Beruntunglah mereka yang masih memiliki asisten atau ibu yang  tinggal bersama, serta memiliki cukup pengetahuan dan kreativitas, plus suami yang ikut memikirkan dan membantu atau mengambil alih pengasuhan dan pendidikan anak. Guncangan itu akan ditahan bersama-sama. Hal yang umum terjadi adalah karena secara normatif rumah tangga adalah urusan perempuan, maka ketika seisi rumah stop tertahan, maka perempuan yang menjadi ibu guru, manajer kantor, sekretaris, koki,  sampai janitor yang mengurus kebersihan kamar mandi. Ini  benar-benar bencana nyata namun dianggap tak pantas dikeluhkan. Karenanya, kita mungkin tak terkejut jika jumlah permohonan cerai dalam era COVID-19 ini meningkat tajam.

Sudah tujuh bulan kita begini, dan entah sampai kapan. Saya sungguh berempati kepada perempuan muda, paruh baya dan lansia yang terguncang oleh gempa COVID-19. Lebih prihatin lagi karena  guncangan itu tak dihiraukan, tak dianggap ada oleh penyelenggara negara, karena alat baca gempanya tak cukup peka dalam menangkap guncangan-guncangan itu.

Padahal jika alat bacanya sensitif, maka seharusnya keluarga-keluarga yang memiliki anak sekolah mendapatkan pendampingan intensif bagaimana menjadi ibu atau bapak guru di rumah. Mereka seharusnya mendapatkan uang pengganti gaji guru dan biaya pendidikan karena mereka pembayar pajak dan warga negara yang berhak atas “Bumi, air, dan kekayaan yang ada di dalamnya” yang menjadi sumber kehidupan anak bangsa.
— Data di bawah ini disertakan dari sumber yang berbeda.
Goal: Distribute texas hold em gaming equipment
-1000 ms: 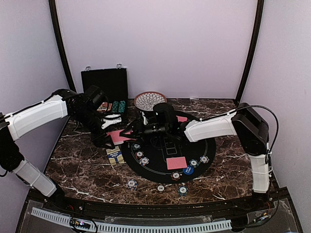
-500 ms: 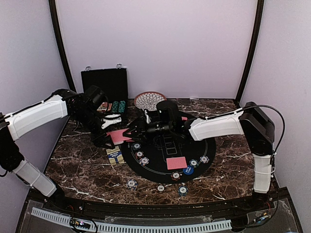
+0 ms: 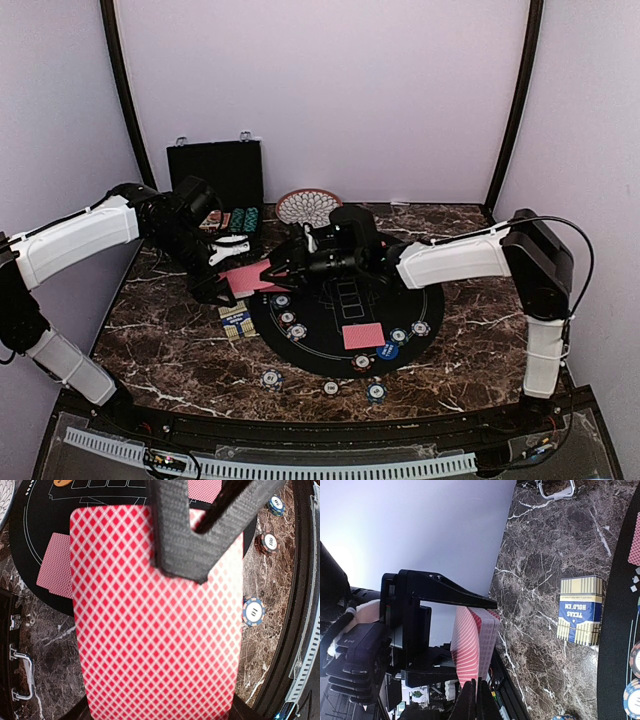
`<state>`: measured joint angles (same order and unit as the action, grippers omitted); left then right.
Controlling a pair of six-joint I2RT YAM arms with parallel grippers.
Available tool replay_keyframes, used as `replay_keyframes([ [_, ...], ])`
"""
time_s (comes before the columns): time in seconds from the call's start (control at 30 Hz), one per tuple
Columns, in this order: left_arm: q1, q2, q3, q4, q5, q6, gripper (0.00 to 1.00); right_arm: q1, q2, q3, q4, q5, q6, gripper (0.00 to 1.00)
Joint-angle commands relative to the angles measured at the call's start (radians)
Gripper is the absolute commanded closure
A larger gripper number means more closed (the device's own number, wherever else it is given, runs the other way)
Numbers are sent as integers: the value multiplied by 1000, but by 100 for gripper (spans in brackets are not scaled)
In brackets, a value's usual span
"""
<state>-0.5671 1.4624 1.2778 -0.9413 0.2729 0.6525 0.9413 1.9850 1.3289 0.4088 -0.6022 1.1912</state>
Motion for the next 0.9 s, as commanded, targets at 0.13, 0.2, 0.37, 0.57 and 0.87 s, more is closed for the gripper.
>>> replay_keyframes([
  [0.13,-2,-21,17,-14,20,15,100,-35,-111,-83,18,-5,4,100],
  [0.2,-3,-22,17,-13,17,15,100,-44,-131,-115,32,-15,16,100],
  [0.37,-3,-25,16,-14,15,18,100,-65,-198,-209,52,-31,37,100],
  [0.57,-2,-26,15,-20,12,20,100,-108,-303,-360,71,-46,60,100],
  [0.87,-2,-32,17,-24,11,20,100,-216,-464,-588,-134,-53,-58,100],
])
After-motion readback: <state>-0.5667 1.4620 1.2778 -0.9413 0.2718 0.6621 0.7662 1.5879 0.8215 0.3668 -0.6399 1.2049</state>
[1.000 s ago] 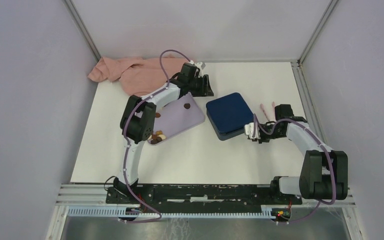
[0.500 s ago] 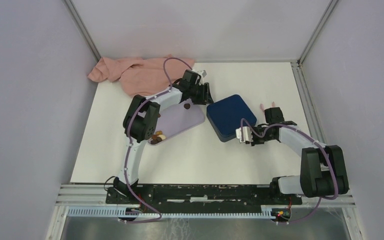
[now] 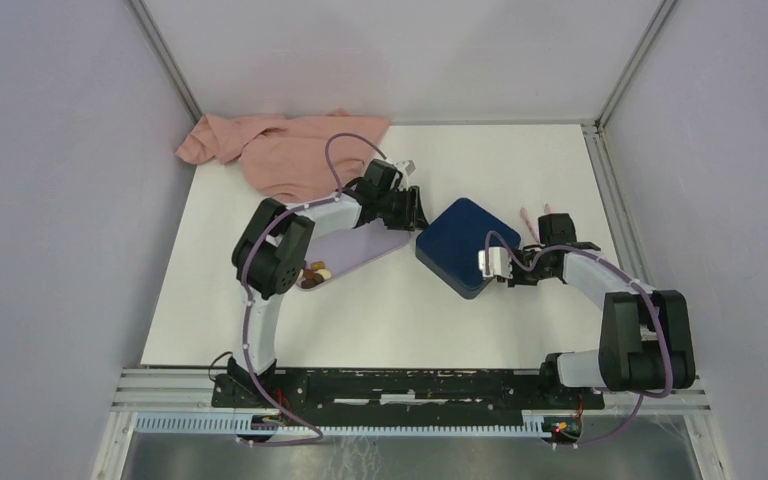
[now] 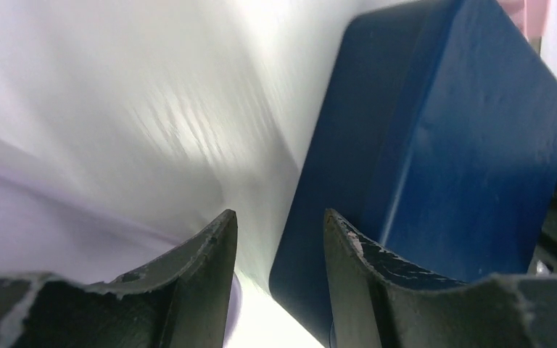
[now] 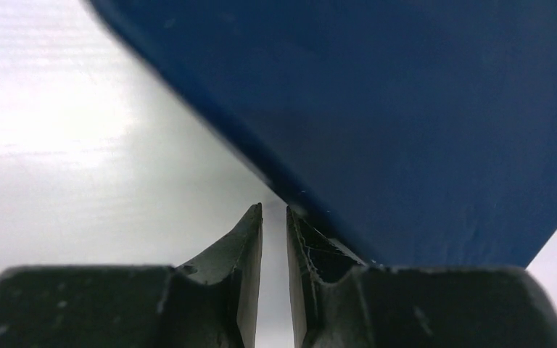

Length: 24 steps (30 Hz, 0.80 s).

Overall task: Pack the chocolate
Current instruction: Close the box lid on the packing box.

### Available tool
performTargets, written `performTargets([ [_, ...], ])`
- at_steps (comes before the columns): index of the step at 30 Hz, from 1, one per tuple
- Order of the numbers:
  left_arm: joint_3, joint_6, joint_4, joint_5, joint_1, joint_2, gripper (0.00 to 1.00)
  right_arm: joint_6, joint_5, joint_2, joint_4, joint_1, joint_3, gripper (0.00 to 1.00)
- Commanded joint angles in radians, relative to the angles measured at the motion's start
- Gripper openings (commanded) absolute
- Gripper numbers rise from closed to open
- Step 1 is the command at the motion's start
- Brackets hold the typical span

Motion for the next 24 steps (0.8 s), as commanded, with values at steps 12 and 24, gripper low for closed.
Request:
performTargets([
  [12,-0.324,-0.142,0.176,-0.127,-0.171,-0.280,0.54,-0.063,-0.026,0.000,-0.110,-0.191,0.058,0.26],
  [24,-0.451,-0.130,0.133,-0.298,-0.209,-0.407,0.56,-0.055,0.002,0.009,-0.117,-0.209,0.073,0.28],
])
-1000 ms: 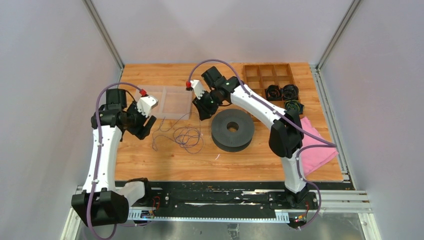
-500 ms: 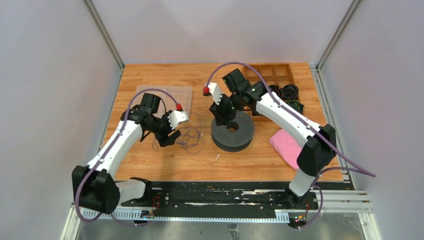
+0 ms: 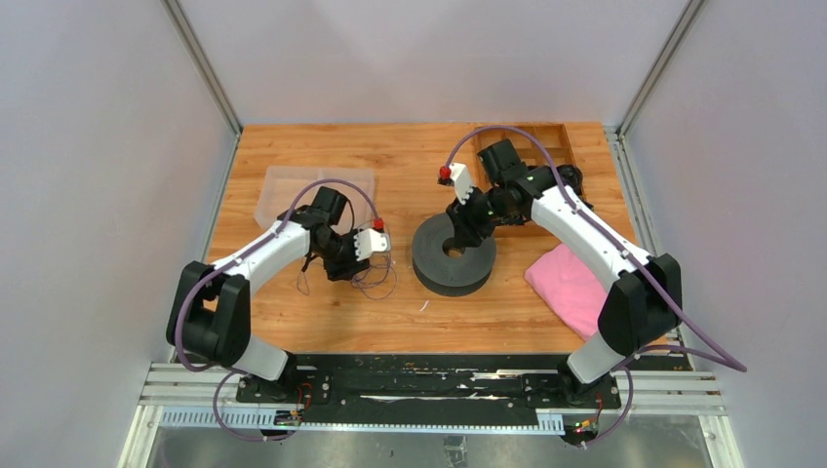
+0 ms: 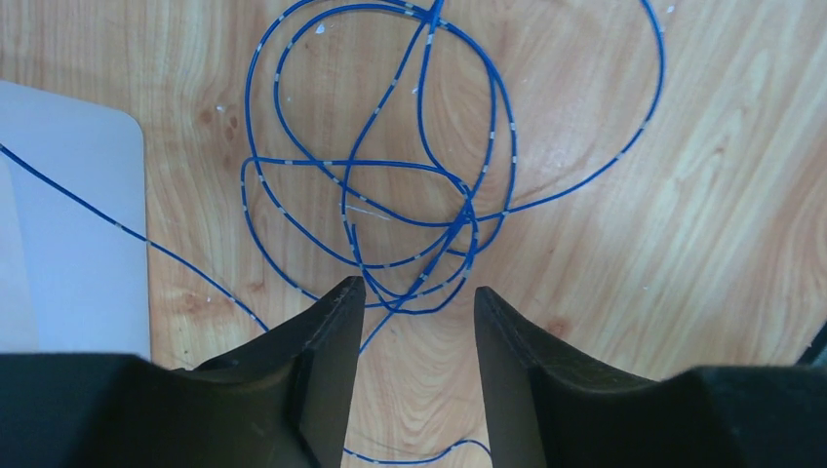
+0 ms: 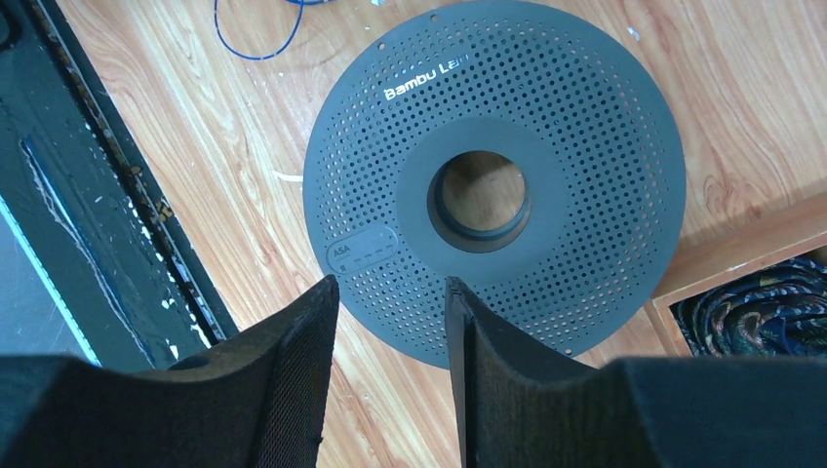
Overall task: Wrap the cables
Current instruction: Adjust the cable.
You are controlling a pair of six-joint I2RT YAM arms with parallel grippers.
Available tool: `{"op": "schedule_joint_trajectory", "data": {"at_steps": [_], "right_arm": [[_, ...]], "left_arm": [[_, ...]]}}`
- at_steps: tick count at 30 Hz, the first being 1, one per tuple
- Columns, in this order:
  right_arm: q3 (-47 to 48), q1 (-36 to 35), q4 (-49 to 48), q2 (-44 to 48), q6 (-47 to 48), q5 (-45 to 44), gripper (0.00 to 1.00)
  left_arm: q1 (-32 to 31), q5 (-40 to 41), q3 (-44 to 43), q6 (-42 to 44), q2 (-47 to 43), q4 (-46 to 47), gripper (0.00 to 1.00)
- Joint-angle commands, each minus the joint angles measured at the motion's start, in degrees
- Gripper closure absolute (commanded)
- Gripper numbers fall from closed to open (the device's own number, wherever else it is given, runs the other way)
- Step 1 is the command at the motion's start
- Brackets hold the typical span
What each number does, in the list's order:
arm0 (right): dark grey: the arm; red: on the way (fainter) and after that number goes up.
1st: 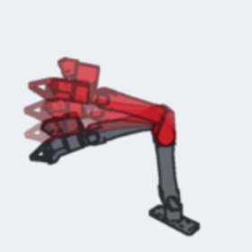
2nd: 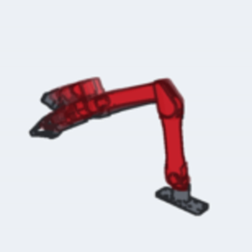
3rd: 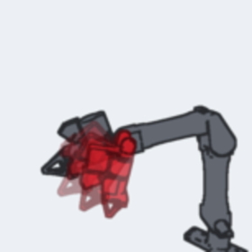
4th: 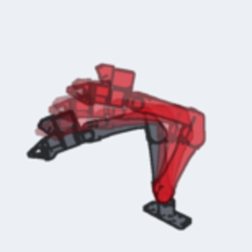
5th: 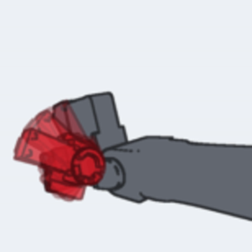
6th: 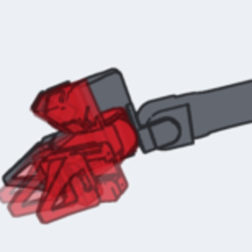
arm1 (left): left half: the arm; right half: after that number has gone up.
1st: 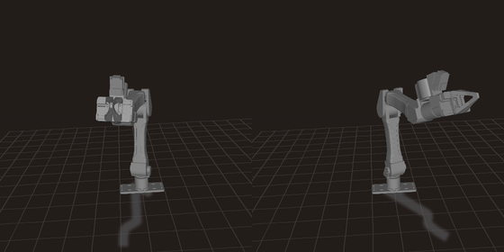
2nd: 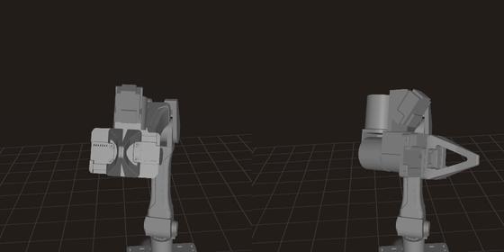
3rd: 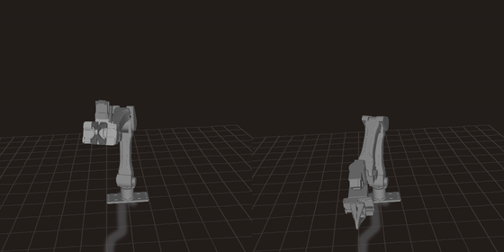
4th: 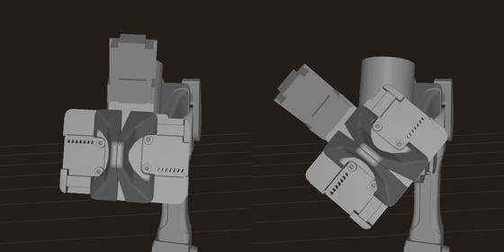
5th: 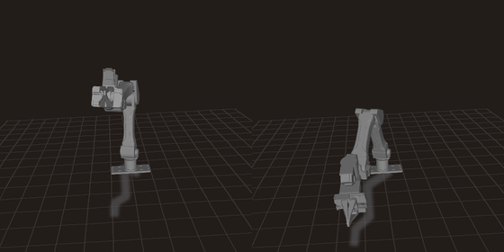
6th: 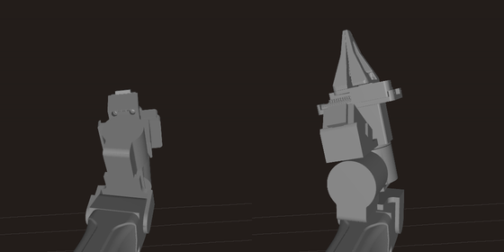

Bagi ibu bekerja, mereka seharusnya mendapatkan pengganti uang kebersihan, listrik, sewa ruang kerja dan alat-alat kantor. Begitu juga bagi lansia, atau perempuan paruh baya. Harus ada jalan keluar atas kebuntuan yang mereka hadapi akibat berhentinya aktivitas mereka. Bukankah selama ini mereka telah menyumbang bagi bergeraknya ekonomi dan sosial?

Setelah tujuh bulan dan entah masih berapa lama lagi kita akan tetap begini, terberkatilah perempuan-perempuan yang tak terdampak guncangan pandemi ini. Namun bagi yang lain  harus ada perubahan radikal dalam cara melihat problem perempuan sang pengurus rumah tangga.